WORK REQUIRED:
Report the lines of the material that carry the string "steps".

DATA SECTION:
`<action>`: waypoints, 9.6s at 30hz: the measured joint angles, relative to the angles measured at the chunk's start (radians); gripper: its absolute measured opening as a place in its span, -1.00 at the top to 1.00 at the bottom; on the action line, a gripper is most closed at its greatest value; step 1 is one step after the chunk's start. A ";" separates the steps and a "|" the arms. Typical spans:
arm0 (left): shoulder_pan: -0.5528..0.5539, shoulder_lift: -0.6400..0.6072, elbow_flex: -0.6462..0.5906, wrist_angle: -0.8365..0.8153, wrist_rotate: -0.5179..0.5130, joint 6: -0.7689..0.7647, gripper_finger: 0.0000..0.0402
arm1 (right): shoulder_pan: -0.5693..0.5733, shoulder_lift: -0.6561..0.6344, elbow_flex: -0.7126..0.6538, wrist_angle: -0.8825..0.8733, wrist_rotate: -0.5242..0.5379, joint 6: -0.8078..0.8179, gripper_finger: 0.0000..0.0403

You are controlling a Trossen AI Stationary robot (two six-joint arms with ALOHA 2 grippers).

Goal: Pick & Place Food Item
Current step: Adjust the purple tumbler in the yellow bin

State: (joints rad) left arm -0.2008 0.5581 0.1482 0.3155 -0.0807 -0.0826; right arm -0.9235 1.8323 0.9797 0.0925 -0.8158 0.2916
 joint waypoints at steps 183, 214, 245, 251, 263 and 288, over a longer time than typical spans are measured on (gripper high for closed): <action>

RESPONSE BELOW:
`<action>`: waypoints, 9.6s at 30hz: the measured joint angles, relative to the angles measured at the chunk's start (radians); gripper: its absolute measured opening as a place in its span, -1.00 at the top to 1.00 at the bottom; on the action line, a gripper is most closed at its greatest value; step 1 is one step after the chunk's start. A ";" separates the steps and a "|" the arms. Typical spans:
 joint waypoints at steps 183, 214, 245, 251, 263 and 288, over a longer time than typical spans are measured on (gripper high for closed): <action>

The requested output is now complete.